• Task description: Return every line of the data below word for word, including the punctuation.

Top of Data excerpt

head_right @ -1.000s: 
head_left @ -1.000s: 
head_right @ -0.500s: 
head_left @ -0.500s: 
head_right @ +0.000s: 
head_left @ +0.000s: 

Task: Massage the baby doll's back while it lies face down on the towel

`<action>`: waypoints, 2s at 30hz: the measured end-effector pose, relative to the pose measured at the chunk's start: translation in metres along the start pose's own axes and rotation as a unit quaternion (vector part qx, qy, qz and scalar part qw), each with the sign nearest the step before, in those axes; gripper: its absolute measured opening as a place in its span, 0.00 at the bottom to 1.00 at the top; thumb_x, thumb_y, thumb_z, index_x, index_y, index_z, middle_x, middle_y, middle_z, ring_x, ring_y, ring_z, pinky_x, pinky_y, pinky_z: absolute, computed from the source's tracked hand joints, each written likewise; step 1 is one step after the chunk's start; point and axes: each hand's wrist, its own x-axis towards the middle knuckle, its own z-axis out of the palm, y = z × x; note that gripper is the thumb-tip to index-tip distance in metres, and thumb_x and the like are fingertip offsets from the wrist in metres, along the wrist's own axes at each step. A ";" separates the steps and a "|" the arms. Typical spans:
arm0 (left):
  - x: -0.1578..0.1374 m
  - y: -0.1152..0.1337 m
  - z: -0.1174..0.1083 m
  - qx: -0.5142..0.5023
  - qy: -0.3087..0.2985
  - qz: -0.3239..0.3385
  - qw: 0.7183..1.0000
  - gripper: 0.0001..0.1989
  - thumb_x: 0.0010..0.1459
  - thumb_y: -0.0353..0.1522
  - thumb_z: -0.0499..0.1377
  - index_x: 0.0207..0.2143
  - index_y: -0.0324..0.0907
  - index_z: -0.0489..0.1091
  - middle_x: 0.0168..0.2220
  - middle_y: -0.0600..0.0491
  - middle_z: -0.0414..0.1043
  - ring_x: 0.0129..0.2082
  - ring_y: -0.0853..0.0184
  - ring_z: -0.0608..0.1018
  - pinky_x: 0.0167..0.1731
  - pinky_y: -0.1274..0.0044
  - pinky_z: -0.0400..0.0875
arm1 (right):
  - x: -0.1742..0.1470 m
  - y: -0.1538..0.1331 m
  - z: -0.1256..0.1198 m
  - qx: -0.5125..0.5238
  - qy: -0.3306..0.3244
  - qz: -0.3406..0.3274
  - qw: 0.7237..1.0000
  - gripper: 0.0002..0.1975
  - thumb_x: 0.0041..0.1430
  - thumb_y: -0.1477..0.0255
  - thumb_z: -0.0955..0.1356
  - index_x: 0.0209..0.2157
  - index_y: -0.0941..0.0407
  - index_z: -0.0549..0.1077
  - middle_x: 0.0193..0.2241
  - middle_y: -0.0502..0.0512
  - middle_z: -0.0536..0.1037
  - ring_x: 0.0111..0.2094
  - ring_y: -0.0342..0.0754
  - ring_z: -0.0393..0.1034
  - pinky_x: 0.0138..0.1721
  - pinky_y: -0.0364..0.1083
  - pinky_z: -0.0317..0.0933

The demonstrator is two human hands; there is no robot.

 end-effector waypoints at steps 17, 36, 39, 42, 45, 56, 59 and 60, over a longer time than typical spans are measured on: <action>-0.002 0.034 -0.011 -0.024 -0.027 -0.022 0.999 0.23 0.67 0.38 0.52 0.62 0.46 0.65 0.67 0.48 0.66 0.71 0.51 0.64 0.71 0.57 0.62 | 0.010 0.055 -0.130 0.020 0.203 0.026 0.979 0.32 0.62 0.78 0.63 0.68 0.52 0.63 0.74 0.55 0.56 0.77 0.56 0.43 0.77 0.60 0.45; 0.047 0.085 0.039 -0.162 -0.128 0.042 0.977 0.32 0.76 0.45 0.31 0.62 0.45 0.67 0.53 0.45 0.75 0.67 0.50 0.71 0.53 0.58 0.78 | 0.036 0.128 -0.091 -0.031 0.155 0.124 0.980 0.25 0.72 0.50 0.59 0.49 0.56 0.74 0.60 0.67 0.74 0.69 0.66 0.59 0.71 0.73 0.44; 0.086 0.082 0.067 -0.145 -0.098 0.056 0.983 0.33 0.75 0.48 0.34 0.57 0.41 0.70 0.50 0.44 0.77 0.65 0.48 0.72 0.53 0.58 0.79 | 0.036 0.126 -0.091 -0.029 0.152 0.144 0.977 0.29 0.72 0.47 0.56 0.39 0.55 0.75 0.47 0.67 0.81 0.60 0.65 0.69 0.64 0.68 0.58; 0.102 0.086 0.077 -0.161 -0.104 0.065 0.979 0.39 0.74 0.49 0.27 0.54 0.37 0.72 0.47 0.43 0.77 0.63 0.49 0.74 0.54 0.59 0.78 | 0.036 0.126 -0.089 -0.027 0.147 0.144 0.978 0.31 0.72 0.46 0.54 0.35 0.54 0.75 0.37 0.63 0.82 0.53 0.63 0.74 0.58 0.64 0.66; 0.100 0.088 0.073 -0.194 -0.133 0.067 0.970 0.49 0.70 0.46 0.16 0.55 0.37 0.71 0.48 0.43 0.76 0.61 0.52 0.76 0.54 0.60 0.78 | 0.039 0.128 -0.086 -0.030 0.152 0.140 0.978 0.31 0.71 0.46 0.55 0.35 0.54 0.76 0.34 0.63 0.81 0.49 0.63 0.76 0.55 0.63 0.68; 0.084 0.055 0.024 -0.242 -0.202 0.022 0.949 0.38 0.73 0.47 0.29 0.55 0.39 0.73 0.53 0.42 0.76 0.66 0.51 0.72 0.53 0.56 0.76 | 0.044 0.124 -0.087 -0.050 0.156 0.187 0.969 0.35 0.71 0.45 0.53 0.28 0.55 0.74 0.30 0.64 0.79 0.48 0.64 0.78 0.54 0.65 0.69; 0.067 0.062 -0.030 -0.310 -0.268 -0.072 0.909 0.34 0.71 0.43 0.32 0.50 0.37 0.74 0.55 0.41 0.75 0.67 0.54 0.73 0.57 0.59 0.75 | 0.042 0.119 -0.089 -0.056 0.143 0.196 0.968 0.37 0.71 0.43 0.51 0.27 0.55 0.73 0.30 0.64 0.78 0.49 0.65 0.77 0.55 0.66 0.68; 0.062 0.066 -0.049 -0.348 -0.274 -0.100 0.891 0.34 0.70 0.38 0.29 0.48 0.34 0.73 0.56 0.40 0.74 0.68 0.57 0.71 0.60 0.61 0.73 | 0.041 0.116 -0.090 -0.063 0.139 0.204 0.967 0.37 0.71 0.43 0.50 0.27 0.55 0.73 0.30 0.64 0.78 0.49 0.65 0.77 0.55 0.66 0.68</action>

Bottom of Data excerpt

• Worked solution:
head_right @ -1.000s: 
head_left @ -1.000s: 
head_right @ -0.500s: 
head_left @ -0.500s: 
head_right @ +0.000s: 
head_left @ +0.000s: 

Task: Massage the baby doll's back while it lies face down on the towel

`<action>`: waypoints, 2s at 30hz: the measured end-effector pose, relative to the pose measured at the chunk's start: translation in metres along the start pose's own axes and rotation as a unit quaternion (vector part qx, qy, qz and scalar part qw), each with the sign nearest the step before, in those axes; gripper: its absolute measured opening as a place in its span, 0.00 at the bottom to 1.00 at the top; thumb_x, thumb_y, thumb_z, index_x, index_y, index_z, middle_x, middle_y, middle_z, ring_x, ring_y, ring_z, pinky_x, pinky_y, pinky_z: absolute, computed from the source's tracked hand joints, each written likewise; step 1 is one step after the chunk's start; point and axes: each hand's wrist, its own x-axis towards the middle knuckle, its own z-axis out of the palm, y = z × x; note that gripper is the thumb-tip to index-tip distance in metres, and thumb_x and the like are fingertip offsets from the wrist in metres, along the wrist's own axes at each step. A ";" separates the steps and a "|" the arms. Typical spans:
arm0 (left):
  - x: -0.1578..0.1374 m
  - y: -0.1152..0.1337 m
  - z: -0.1174..0.1083 m
  - qx: -0.5142..0.5023
  - qy: -0.3087..0.2985
  - qz: -0.3239..0.3385
  - qw: 0.7183..1.0000
  - gripper: 0.0001..0.1989
  - thumb_x: 0.0010..0.1459
  - thumb_y: -0.0353..0.1522
  - thumb_z: -0.0499..0.1377
  - index_x: 0.0207..0.2143
  - index_y: -0.0324..0.0907
  - index_z: -0.0489..0.1091
  - middle_x: 0.0168..0.2220
  - middle_y: -0.0600..0.0491
  - middle_z: -0.0414..0.1043
  - ring_x: 0.0129..0.2082
  - ring_y: -0.0853..0.0184
  - ring_z: -0.0608..0.1018
  - pinky_x: 0.0167..0.1731
  - pinky_y: -0.1274..0.0044
  - pinky_z: -0.0400..0.0875
arm1 (right):
  - x: -0.1742..0.1470 m
  - y: -0.1538..0.1331 m
  - z: -0.1256..0.1198 m
  - qx: -0.5125..0.5238
  - qy: -0.3306..0.3244
  - qz: -0.3406..0.3274
  - qw: 0.7237..1.0000
  - gripper: 0.0002..0.1975
  - thumb_x: 0.0041..0.1430
  - thumb_y: -0.1477..0.0255
  - thumb_z: -0.0955..0.1356
  - index_x: 0.0209..0.2157
  - index_y: -0.0941..0.0407
  - index_z: -0.0549..0.1077
  - middle_x: 0.0193..0.2241
  - middle_y: -0.0502..0.0512
  - middle_z: -0.0536..0.1037
  - ring_x: 0.0111..0.2094
  - ring_y: -0.0342..0.0754
  - ring_z: -0.0393..0.1034
  - pinky_x: 0.0138..0.1721
  - pinky_y: -0.0364..0.1083
  - pinky_z: -0.0317..0.0933

The demonstrator is two human hands; there is no robot.

 end-effector waypoints at steps 17, 36, 39, 42, 45, 56, 59 and 60, over a longer time than typical spans are measured on: <action>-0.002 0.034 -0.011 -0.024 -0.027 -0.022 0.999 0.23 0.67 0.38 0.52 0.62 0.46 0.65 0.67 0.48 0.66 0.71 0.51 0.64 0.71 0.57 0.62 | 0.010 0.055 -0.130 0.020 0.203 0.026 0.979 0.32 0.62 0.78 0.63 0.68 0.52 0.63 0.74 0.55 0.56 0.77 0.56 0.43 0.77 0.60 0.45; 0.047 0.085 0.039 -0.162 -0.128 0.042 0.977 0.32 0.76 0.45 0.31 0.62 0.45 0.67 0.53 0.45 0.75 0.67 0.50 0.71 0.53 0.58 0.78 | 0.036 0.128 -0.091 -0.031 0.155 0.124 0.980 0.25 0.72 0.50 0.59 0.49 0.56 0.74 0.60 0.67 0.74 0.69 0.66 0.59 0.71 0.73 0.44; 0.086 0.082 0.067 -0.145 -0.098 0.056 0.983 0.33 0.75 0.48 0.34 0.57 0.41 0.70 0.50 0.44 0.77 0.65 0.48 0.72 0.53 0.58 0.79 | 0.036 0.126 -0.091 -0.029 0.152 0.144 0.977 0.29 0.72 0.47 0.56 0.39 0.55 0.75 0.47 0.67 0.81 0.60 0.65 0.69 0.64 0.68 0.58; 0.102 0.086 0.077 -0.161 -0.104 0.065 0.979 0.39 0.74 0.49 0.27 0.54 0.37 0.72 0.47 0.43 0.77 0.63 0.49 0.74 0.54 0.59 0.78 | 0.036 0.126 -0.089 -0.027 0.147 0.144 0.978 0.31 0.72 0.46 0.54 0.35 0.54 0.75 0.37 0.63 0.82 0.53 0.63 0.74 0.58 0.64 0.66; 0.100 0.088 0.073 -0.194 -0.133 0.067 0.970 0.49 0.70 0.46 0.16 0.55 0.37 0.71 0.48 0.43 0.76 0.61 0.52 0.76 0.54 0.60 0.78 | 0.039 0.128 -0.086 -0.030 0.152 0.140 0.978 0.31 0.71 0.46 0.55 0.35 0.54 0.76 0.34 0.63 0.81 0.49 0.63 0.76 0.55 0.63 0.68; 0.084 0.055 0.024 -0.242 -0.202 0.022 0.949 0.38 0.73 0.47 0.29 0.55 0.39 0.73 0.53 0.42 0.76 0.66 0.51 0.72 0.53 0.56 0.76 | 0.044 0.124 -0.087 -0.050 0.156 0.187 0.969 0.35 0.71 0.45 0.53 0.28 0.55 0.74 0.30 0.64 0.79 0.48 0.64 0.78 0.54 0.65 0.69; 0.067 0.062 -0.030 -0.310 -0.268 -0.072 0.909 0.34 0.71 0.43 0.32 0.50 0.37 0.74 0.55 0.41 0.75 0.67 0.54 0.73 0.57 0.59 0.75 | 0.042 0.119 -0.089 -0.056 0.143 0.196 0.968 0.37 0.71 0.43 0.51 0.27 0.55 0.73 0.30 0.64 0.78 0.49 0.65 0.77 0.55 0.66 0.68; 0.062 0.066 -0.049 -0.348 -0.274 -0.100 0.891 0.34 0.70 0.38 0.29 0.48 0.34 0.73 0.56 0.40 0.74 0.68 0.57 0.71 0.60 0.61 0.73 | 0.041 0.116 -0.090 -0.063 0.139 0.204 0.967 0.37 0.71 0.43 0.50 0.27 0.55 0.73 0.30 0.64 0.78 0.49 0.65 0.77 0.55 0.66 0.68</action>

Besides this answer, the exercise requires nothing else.